Ia melanjutkan bahwa jika ditarik kebelakang, konsep ‘komunitas’ seperti
ini berpangkal pada pemikiran Plato, “dimana artisan (pekerja?) harus ada di posisi
mereka karena pekerjaan tidak menunggu – pekerjaan tidak meluangkan waktu untuk
ngobrol di agora (catatan: tempat
kumpul-kumpul di zaman Yunani kuno), berunding di rapat atau menonton
bayang-bayang di teater...” (ibid.) Yang ingin ditekankan oleh Rancière adalah,
dalam pengertian seperti ini, ‘keharmonisan’ dalam sebuah komunitas sebenarnya didapatkan
ketika tiap individu diberikan hubungan yang pasti antara pekerjaan dan
peralatan, antara pekerjaan dan kemampuan. Dengan ini, tiap individu memiliki
‘tempat’ atau ‘posisi’nya masing-masing, dan mereka harus menetap disana agar
keharmonisan komunitas mereka tetap terjaga.

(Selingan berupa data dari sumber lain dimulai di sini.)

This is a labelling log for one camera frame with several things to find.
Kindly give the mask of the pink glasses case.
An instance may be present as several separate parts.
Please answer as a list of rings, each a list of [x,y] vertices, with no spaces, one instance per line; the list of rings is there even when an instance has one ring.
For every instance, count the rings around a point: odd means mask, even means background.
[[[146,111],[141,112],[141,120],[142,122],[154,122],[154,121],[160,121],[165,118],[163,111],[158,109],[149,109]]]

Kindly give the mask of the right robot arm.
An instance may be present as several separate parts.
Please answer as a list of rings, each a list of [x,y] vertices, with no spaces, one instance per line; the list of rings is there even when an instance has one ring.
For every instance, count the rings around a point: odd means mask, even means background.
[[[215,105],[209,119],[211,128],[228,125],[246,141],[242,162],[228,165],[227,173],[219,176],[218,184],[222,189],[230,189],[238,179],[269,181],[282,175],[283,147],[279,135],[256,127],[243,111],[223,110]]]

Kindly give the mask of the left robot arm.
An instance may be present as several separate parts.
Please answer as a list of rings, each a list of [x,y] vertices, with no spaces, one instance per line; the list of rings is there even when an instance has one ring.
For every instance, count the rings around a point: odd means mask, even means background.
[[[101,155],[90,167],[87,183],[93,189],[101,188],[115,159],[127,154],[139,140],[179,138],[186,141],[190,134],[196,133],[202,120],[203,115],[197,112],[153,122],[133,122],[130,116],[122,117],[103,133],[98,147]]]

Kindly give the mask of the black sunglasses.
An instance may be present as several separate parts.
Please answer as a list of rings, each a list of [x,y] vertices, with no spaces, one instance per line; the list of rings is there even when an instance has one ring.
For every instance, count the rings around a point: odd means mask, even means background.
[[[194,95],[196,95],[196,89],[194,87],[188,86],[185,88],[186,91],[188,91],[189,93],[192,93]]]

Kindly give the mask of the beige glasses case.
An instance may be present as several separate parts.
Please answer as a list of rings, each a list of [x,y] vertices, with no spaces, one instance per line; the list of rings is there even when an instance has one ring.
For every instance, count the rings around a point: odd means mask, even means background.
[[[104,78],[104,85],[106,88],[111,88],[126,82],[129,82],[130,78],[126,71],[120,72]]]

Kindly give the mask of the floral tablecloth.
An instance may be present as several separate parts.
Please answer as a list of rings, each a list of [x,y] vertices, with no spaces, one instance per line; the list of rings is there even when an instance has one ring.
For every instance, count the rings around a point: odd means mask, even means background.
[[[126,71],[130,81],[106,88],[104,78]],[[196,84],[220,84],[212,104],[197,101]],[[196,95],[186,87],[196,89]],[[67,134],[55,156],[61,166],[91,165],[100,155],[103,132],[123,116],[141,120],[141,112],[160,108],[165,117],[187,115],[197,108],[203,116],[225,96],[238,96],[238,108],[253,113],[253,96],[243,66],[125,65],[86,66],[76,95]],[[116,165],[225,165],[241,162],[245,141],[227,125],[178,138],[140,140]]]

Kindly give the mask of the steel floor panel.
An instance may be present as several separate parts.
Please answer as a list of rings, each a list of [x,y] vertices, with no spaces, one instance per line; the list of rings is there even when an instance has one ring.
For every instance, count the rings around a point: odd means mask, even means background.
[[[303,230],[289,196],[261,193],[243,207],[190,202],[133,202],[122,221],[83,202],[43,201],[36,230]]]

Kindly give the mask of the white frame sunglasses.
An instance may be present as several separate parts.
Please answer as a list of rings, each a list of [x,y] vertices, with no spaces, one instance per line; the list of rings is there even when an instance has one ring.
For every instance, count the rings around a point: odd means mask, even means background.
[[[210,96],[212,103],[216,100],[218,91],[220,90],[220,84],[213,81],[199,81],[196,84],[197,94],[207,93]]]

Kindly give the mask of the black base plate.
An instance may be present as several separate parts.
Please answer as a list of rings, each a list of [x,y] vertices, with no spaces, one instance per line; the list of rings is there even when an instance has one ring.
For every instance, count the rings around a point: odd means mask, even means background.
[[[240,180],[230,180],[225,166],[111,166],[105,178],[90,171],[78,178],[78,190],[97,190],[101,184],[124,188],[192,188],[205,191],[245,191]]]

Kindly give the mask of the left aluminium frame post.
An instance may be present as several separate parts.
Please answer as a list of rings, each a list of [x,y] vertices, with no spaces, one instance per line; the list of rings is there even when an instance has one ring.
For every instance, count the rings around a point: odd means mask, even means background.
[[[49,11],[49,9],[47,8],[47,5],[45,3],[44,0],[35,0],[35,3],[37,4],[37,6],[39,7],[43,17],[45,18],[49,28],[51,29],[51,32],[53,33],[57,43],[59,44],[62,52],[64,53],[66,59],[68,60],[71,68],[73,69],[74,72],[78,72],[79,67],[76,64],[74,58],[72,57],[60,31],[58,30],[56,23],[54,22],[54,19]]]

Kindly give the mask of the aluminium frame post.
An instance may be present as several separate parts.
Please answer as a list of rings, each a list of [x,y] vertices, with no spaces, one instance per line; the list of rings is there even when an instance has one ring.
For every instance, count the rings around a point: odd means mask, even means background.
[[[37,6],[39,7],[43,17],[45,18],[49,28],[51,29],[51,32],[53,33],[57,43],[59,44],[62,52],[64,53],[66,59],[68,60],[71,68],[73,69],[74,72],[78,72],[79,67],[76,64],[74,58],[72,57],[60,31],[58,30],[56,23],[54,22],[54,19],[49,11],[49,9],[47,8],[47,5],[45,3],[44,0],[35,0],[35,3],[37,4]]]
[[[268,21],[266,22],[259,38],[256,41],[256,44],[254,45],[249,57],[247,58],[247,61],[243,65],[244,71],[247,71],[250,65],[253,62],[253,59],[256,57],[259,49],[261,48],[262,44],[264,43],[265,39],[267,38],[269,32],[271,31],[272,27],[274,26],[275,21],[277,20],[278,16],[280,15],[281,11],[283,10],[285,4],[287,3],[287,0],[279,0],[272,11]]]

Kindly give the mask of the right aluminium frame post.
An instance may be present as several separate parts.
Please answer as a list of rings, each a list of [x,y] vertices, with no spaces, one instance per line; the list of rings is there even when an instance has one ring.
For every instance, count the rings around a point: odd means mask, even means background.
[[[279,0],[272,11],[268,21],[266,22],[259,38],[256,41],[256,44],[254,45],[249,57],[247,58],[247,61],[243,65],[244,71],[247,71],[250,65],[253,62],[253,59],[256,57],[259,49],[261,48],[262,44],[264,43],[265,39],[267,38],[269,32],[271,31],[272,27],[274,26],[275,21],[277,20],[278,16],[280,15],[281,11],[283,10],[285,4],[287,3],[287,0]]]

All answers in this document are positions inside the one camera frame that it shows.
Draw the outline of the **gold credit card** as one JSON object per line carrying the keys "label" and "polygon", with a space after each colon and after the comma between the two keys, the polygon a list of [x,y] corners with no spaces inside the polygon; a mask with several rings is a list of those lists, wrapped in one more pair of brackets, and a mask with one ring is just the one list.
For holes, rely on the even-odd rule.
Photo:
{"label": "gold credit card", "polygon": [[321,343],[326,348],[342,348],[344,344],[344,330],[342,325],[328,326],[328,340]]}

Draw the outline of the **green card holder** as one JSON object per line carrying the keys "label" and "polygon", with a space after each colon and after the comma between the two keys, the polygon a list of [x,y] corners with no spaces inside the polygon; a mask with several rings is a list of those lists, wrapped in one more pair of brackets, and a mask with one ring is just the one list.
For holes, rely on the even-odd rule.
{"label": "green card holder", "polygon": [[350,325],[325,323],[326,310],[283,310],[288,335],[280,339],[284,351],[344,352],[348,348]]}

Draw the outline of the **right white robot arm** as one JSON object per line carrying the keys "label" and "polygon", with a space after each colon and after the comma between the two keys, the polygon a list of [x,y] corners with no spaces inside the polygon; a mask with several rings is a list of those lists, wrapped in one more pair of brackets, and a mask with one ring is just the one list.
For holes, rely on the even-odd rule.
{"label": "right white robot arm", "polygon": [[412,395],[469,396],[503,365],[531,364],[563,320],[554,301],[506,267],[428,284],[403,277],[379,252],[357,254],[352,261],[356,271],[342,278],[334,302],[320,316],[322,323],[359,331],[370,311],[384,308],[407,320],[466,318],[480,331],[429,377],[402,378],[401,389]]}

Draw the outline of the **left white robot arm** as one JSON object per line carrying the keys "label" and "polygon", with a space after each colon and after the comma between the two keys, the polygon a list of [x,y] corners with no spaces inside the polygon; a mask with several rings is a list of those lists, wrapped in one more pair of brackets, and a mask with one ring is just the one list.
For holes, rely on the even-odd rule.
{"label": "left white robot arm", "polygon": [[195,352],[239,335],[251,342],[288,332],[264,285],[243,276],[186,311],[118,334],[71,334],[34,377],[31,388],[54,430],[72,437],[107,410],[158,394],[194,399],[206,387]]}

Dalam konteks ini, ‘emansipasi’ dilihat sebagai pembebasan individu dari
kemampuan (untuk merasa, berpikir, dan bertindak) yang sebelumnya ditetapkan
untuk mereka oleh komunitas dimana mereka berada. Disini, emansipasi hanya bisa
terjadi karena sebelumnya telah ada suatu taktik mendominasi yang sedang
bekerja: ia hanya bisa hadir sebagai aksi penyelamat untuk apa yang sebelumnya
tertindas. Atau, emansipasi hanya bisa hadir karena sudah ada penindasan yang
sedang bekerja.
Menurut pemikiran Rancière, berarti tidak bisa ada emansipasi tanpa adanya
penindasan terlebih dahulu; emansipasi dan penindasan tak lebih adalah bagian
yang berbeda dari logika yang sama. Maka dari itu, emansipasi tidak bisa
sepenuhnya dianggap sebagai respon kritis terhadap penindasan. Perlu dipahami
bahwa untuk Rancière respon kritis seharusnya tidak terbatas pada sekadar
mencari-cari kesalahan dari fakta yang ada, atau sekadar “membuka kedok” dari
hal-hal yang telah diakui dan dianggap benar. Melainkan, respon kritis
seharusnya menawarkan konfigurasi baru dengan pemahaman bahwa tidak ada realita
yang terselubung dibalik permukaan ataupun suatu rezim tunggal yang memaksakan
kehendaknya (dan harus dibuka kedoknya).
Dengan ini, Rancière menyodorkan suatu cara lain untuk memahami arti bukan
hanya ‘komunitas’ tapi juga ‘emansipasi’, yang tidak terus menerus terkungkung
dalam paradigma penindasan yang kusut dan sudah lama sekali tidak kemana-mana.